Ce travail nécessite au préalable avec la SNCF et RFF un travail d'anticipation de manière à prendre en compte les emplacements des voies ferrées destinées à accueillir plus tard le TGV, à prendre en compte le projet de réaménagement de la gare d'Austerlitz et ce de manière à déterminer les implantations des piles et lignes d'appui de la couverture des voies. C'est du schéma directeur ferroviaire établi par RFF et la SNCF et son calendrier de mise en oeuvre que dépend l'implantation et la construction des fondations de la dalle.
La dalle prend appui sur de longs murs verticiaux (lignes d'appui) construits entre les voies ferrées et parallèlement à elles. Ces murs ont une longueur allant de 50 à 250m , leur réalisation se fait sans interrompre la circulatin des trains. Les poutres principales sont posées sur ces appuis, perpendiculairement aux voies ferrées. Un plancher inférieur est mis en place entre les poutres afin d'isoler le volume ferroviaire. Les immeubles qui seront construits ultérieurement reposeront sur ces poutres.

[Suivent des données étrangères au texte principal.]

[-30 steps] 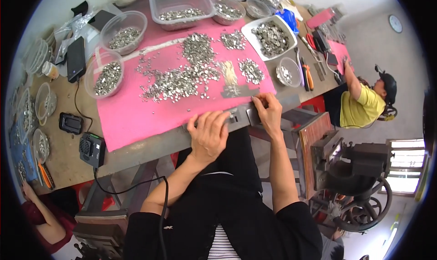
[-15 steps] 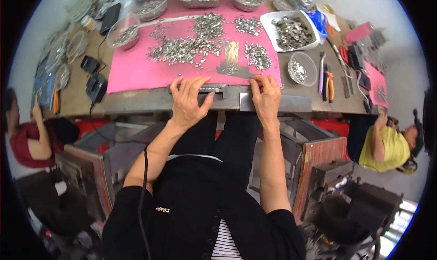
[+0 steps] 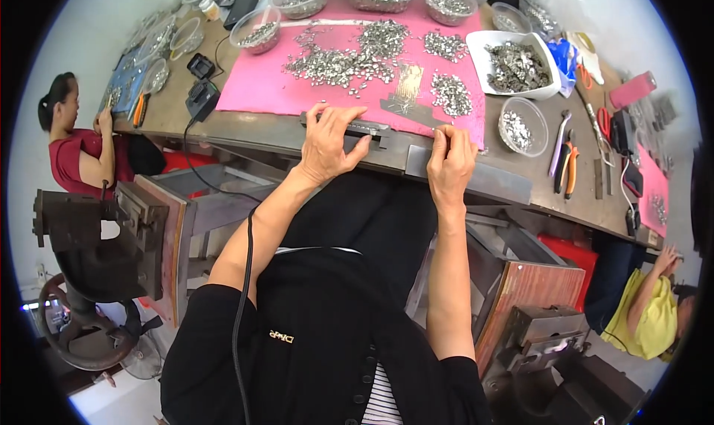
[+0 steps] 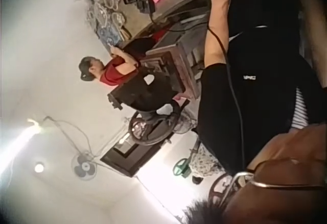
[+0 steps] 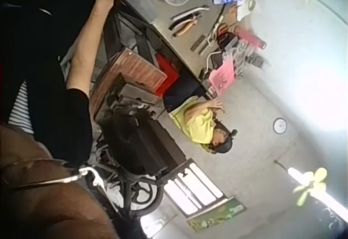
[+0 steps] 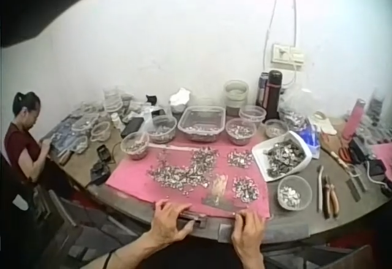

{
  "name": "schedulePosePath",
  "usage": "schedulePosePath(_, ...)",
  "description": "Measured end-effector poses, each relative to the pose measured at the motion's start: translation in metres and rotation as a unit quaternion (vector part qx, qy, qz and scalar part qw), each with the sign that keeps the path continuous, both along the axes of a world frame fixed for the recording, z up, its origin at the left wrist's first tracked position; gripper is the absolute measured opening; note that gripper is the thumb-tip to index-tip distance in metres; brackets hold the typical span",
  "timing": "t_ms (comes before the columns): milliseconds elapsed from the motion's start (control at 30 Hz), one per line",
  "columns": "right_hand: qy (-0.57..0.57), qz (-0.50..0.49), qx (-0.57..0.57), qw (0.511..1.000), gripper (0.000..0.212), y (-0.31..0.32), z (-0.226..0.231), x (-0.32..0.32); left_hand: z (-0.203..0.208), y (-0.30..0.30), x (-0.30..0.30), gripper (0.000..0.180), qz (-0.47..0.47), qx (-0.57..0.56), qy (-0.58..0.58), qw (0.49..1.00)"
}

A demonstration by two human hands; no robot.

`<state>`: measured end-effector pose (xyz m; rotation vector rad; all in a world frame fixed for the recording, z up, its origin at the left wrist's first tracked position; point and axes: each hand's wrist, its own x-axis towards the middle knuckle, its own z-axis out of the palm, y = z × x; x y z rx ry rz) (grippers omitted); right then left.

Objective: Sorting small metal hardware components into a jig and using a manual press.

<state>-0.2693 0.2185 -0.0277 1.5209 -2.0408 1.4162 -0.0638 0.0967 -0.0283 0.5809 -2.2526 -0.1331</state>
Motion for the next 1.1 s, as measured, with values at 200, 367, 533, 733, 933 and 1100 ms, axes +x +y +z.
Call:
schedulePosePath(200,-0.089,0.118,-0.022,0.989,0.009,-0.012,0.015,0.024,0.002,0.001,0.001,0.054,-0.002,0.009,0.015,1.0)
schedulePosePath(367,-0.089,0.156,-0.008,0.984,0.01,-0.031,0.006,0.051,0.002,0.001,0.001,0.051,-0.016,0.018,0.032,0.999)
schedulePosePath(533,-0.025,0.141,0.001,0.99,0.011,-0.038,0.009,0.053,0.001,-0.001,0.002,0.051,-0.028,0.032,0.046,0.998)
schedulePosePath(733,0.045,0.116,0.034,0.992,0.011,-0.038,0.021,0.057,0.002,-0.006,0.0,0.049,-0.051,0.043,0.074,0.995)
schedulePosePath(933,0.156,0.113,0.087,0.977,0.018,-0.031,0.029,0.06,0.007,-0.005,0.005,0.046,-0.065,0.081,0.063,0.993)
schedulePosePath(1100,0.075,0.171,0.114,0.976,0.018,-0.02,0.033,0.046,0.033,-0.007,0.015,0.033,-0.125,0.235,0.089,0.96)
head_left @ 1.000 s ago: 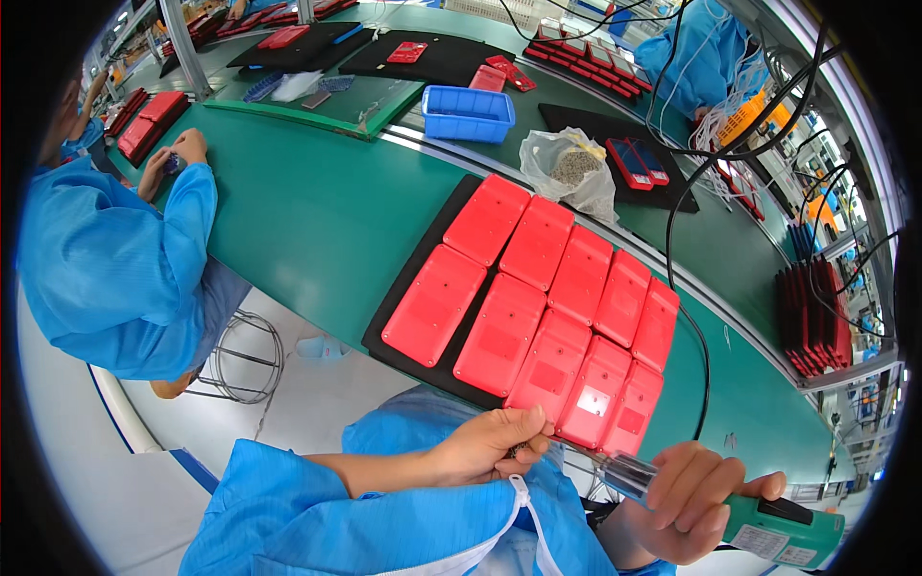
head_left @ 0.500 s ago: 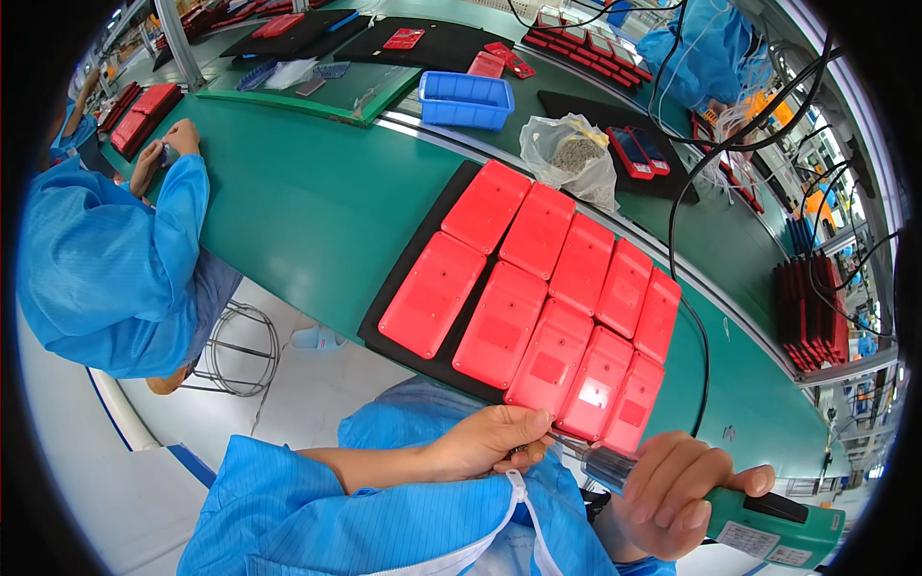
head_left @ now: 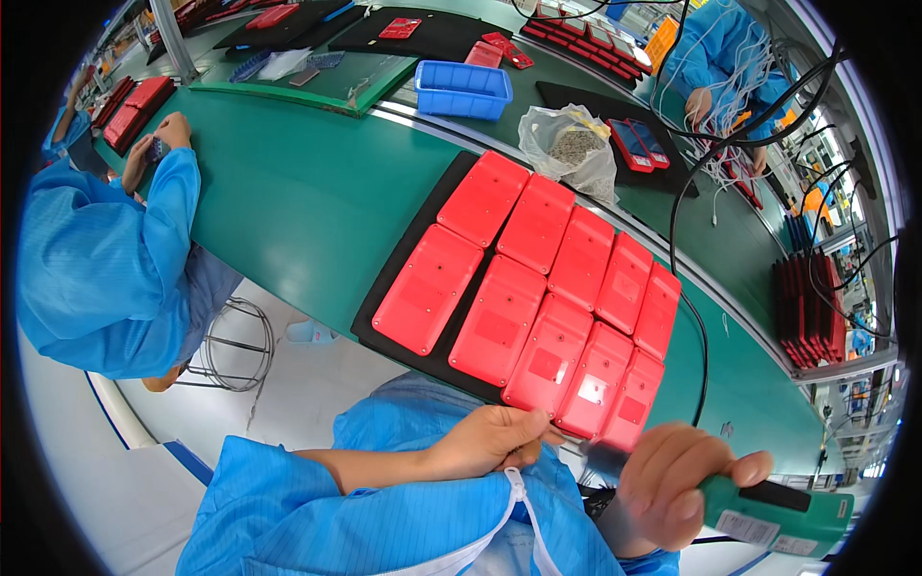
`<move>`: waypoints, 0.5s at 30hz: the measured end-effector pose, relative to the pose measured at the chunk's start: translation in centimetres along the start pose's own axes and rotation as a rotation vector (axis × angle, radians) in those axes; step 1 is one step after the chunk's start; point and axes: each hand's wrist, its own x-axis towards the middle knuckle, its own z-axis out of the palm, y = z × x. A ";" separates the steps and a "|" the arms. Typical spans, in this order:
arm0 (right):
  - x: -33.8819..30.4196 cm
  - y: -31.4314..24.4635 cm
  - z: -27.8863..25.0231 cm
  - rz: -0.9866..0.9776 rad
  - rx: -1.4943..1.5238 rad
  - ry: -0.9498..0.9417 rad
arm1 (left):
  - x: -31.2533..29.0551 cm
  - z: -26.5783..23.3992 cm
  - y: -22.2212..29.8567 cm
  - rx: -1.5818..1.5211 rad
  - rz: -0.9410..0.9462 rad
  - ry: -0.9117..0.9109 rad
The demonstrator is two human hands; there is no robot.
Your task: The person fastens screws into red electronic housings on an assembly line using an electric screwdriver.
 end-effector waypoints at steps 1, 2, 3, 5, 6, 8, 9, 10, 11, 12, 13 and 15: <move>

L'épaisseur de la dalle varie de 1,50m à 3m, la dalle doit être construite au dessus du plafond ferroviaire (5,50m) et au dessous du nivellement des espaces publics existants voisins.
Béton ou métal?
les poutres principales peuvent être en béton armé ou en métal. Les poutres métalliques peuvent supporter une charge plus importante. Si la hauteur disponible est limitée, le métal est adopté comme c'est le cas à Austerlitz. Les poutres des dalles à Tolbiac sud et à Masséna sont en béton armé.
Des immeubles sur ressort
chantier T8
Deux techniques permettent de réduire les vibrations qui, engendrées par le trafic ferroviaire, se propagent dans les immeubles : des tapis anti-vibratiles sont installés sous les voies ferrées et des boîtes à ressort sont posées sous les piliers des immeubles. Ces deux techniques sont souvent combinées afin d'obtenir un confort sonore maximal dans les bâtiments.
Une architecture en coque à Austerlitz
la dalle couvrant le faisceau ferroviaire dans le quartier Austerlitz forme également le plafond de la gare. Les piliers ont fait l'objet d'un traitement architectural particulier Les têtes des poteaux ont la forme de coquillages et des coques en béton ont été accrochées au plafond. Les formes incurvées facilitent la canalisation des fumées vers les trémies en cas d'incendie dans la gare.
Dans l'épaisseur de la dalle
Lorsque la hauteur des poutres est suffisante, des locaux techniques , des espaces de stockage, peuvent être aménagés dans l'épaisseur de la dalle. Des trémies de ventilation et de désenfumage sont aménagées pour permettre le renouvellement d'air et l'évacuation des fumées du volume ferroviaire. Ces trémies débouchent soit dans l'espace public, soit par des cheminées installées sur les toits des bâtiments.
Du sur-mesure
Chaque ouvrage de couvertures des voies ferrées a ses particularités en fonction de la configuration du réseau ferroviaire, du terrain, du dénivelé et de ce qui sera édifié au-dessus.
"Quand il s'agit de voirie, nous avons à faire à une structure de type pont. Quand ce sont des bâtiments et des espaces tels que jardin, places, c'est à proprement parler, une dalle. Mais une dalle n'est jamais identique, elle présente sa propre géométrie, ses propres caractéristiques, c'est du sur-mesure permanent." indique J.L.Gerbenne, Directeur de la construction à la Semapa.